6. Victoria

6

VICTORIA

Saturday, September 7

“He better ask me to the afterparty tonight or I’m gonna be super pissed about coming to this game.”

Ellie barely stops chomping on her popcorn long enough to growl the warning. We’re sandwiched between crazed students decked out in Thronewood University gear and waving signs with abandon.

Ellie dragged me out to the football game hoping her crush-of-the-week, Billy, would pull her under the bleachers and make out after. I didn’t mind tagging along. It gave me an excuse to get out of the dorm and ignore the fact I’ve been hiding from Liam all week.

“Weren’t you wanting to jump Aaron Mathers’s body just the other day?”

Ellie waves a dismissive hand in the air. “Too entitled.”

I snort out of a laugh. “Isn’t that what we’re surrounded by twenty-four-seven?”

“Not Billy.” She continues to watch him on the field. “He doesn’t come from money. He busted his ass to earn a scholarship. And who knows what else he did to get here.”

“Sexy.”

“ Very . I love a man who works for it, you know?”

“Unlike Aaron, who’d probably ask you to fuck on gold sheets.”

Ellie jerks her head at me with wide eyes and an even bigger smile. “ Right ? Prick…”

My cell phone buzzes in my sweatshirt and I fish it out, seeing the words: the one who won’t accept no . It’s my mother’s contact label flashing above the slider to accept a call.

Dropping my phone to my lap, I ignore it. Then it goes off again.

And again.

When it rings a fourth time, I know I have no choice but to pick it up.

“Yes, Mom?”

“Victoria, where the hell are you?”

I throw my popcorn in my mouth, crunching with gusto so that she can hear how much I don’t care about whatever plans she had for me tonight. “At a football game.”

“I told you to be at the Moretti house tonight.”

I tsk. “I told you I wasn’t going, Mom. Liam and I broke up after I caught him cheating.”

“Do you think I care about a make-out session, Victoria?” she snaps back. “Get a grip and grow up.”

Um. I thought sticking up for myself and having some self-respect was grown-up.

“How about you catch a clue when I say I’m not?—”

“Finish that sentence,” she warns me through clenched teeth, “and I will rip you out of that school so fast it’ll make your head spin.”

And she would.

I know she would.

I’m not sure what the big deal is about me going to the Moretti’s stupid party, but I clearly have to go. Or else she will revoke my tuition and I’ll be forced to go home where she can more easily force me into more mind-numbing social status performances.

“Fine,” I bite out. “I’ll be there in twenty minutes.”

“Wear something presentable, make sure your makeup is done and?—”

“Then it’ll be an hour.”

“Victoria…” I’m fully aware she thinks I’m pushing it, but my face is covered in black and green paint for the game.

“Mom, you don’t get both, okay? This is last minute.”

“I told you about this last week.” And I told you I wasn’t going. “And honestly, you’ve been extremely ungrateful for everything your father and I have done for you.”

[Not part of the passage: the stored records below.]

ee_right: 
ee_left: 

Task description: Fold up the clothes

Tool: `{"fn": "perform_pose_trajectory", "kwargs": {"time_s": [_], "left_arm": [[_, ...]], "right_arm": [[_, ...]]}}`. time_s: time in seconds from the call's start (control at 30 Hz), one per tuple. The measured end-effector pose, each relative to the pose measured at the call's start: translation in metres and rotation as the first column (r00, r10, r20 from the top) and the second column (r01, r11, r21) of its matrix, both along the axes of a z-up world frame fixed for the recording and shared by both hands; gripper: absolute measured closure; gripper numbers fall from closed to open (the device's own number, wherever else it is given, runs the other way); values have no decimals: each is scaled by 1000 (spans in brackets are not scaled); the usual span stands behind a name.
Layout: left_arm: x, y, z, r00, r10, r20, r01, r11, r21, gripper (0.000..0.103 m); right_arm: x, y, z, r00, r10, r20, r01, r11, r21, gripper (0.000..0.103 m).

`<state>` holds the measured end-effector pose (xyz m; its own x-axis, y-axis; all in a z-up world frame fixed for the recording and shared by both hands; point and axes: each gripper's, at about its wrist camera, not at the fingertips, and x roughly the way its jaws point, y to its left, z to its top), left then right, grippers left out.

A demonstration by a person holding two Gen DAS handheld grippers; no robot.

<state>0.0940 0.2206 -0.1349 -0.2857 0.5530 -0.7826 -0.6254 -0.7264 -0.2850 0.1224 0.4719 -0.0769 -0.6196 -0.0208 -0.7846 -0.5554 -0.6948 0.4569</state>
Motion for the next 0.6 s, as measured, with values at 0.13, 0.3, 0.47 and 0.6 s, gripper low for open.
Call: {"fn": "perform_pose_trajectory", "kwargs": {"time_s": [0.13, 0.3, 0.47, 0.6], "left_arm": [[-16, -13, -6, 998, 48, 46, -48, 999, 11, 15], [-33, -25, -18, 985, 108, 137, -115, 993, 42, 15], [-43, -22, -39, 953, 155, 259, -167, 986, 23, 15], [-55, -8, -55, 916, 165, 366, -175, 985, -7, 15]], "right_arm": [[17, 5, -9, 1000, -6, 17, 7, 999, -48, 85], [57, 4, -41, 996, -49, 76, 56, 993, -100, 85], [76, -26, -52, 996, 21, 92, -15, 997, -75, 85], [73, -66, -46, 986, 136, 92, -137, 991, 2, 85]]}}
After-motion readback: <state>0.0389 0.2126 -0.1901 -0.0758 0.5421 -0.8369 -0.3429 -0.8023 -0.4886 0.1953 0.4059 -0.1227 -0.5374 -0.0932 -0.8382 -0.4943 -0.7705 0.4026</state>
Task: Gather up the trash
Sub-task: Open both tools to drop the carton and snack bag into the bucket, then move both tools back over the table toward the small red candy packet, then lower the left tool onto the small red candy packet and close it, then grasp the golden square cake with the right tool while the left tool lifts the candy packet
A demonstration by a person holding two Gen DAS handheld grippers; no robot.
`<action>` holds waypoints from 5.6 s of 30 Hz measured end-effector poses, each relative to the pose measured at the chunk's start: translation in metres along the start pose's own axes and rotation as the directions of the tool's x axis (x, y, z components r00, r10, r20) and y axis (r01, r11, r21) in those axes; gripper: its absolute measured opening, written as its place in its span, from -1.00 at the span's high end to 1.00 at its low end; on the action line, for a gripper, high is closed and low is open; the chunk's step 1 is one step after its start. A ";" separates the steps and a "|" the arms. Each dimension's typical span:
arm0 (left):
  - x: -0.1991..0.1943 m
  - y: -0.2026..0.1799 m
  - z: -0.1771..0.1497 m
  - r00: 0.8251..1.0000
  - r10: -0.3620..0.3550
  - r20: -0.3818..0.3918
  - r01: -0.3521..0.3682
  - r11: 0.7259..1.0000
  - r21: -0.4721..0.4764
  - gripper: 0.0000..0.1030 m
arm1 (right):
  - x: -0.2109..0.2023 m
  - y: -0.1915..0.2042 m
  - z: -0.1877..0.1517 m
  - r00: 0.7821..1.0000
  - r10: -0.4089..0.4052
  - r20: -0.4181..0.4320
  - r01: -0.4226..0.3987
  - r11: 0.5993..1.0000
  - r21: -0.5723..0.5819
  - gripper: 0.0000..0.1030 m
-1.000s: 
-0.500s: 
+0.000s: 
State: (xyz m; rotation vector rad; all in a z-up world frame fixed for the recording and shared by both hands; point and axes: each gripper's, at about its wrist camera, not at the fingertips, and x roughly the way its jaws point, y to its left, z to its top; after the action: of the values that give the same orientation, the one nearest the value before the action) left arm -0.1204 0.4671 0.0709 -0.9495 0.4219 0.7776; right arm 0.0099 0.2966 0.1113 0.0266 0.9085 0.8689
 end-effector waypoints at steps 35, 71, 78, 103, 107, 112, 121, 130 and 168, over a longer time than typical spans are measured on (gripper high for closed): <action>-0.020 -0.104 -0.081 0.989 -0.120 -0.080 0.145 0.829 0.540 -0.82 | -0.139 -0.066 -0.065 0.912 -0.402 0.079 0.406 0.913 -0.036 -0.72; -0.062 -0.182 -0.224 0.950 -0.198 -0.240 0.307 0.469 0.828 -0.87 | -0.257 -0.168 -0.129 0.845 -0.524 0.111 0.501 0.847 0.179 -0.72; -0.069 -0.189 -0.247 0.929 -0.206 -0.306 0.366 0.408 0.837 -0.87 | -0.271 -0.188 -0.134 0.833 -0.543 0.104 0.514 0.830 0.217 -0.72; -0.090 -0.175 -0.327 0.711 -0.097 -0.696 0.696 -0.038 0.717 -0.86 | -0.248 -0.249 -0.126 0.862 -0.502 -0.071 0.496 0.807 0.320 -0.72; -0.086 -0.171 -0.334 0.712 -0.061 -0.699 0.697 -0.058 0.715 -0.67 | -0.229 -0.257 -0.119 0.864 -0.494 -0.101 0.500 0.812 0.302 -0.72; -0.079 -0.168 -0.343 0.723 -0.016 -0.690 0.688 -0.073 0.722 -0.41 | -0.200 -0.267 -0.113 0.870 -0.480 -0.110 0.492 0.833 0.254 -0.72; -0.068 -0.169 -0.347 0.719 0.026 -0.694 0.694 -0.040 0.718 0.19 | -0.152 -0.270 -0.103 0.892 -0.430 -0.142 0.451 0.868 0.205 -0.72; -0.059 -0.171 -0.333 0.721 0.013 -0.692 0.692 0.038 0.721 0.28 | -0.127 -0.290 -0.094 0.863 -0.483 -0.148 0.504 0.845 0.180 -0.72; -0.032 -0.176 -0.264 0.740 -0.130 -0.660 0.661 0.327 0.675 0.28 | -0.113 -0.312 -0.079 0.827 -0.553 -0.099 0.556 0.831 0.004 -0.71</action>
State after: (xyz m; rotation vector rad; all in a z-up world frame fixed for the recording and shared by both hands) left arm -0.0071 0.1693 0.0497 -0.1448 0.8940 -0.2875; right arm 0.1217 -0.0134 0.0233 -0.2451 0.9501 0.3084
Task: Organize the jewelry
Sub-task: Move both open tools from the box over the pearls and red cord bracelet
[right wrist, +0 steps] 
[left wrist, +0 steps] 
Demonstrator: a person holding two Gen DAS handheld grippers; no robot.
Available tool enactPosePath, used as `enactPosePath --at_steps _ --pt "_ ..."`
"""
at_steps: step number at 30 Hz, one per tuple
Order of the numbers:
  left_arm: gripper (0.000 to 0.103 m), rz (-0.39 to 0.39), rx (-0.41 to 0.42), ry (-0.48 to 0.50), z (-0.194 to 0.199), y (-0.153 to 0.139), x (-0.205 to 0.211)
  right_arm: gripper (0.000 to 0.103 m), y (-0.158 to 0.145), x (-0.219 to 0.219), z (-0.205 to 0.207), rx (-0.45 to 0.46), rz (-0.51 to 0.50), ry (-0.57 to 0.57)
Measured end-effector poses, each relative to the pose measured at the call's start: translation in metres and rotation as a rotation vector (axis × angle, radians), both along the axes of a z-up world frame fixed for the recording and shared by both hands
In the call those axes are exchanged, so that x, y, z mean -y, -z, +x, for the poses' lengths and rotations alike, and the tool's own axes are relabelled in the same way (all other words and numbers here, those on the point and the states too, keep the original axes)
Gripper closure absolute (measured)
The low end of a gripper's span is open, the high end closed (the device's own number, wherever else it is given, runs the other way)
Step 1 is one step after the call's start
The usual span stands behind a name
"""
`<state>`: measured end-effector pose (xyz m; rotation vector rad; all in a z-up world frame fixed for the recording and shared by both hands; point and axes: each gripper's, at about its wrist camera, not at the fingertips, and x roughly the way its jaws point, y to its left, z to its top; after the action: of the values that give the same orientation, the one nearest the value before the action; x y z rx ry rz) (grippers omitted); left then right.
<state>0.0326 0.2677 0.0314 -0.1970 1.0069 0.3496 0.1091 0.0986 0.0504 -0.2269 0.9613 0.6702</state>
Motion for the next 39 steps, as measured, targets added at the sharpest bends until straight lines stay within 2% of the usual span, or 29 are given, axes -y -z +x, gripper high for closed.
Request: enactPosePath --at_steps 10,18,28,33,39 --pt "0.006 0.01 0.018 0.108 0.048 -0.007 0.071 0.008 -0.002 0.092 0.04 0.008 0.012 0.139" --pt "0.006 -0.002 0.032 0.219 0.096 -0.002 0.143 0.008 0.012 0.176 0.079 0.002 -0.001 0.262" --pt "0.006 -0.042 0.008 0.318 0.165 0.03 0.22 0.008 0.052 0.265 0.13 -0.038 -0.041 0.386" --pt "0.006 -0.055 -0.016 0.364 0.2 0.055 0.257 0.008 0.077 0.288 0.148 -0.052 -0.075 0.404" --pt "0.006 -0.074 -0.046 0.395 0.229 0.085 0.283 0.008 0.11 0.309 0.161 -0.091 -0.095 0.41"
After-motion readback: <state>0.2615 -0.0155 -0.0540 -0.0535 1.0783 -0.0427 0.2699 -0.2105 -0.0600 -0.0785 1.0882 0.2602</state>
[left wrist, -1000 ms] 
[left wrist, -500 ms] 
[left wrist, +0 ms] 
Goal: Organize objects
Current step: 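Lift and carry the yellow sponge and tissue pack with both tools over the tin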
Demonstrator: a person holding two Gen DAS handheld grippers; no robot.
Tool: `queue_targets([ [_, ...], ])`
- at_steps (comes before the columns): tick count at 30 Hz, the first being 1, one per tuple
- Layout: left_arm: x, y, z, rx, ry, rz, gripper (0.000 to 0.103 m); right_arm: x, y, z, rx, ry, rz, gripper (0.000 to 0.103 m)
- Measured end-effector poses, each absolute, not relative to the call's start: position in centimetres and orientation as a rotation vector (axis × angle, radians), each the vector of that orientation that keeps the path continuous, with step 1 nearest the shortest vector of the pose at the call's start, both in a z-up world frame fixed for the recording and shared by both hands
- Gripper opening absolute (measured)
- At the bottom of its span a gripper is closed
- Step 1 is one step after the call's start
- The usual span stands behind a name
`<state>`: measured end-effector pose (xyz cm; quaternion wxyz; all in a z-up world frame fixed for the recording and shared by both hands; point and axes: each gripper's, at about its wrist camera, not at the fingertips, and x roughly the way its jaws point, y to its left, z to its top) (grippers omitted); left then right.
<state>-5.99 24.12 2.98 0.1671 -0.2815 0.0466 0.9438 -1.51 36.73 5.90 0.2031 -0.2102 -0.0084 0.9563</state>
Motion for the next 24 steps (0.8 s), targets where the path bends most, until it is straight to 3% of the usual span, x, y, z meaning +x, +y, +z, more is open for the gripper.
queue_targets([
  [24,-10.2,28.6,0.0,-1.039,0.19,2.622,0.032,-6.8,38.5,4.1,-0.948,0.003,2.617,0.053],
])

We can go round and round on this merry-go-round forever, but we’ll never wind up at a different stop. She hasn’t heard anything I’ve had to say for a long time.

“See you in a bit, Mom.” And I hang up. There’s no fighting the hold my parents have over me. They control my education. All of it—their money not only pays my tuition at Thronewood, but at Graham, too. I’ve been using nearly every bit of my “living allowance” to cover my culinary classes.

I need to up my courseload. I won’t be able to count on their finances for long.

If I keep pushing back on everything my parents say, my mother will rip me out of school and push me down the aisle into the next arranged marriage she cooks up.

Anything to make her look good so she can brag to her friends about what a great job she did raising me.

I’d love to be a fly on her wall when I escape to Paris and she realizes I’m finally out of reach.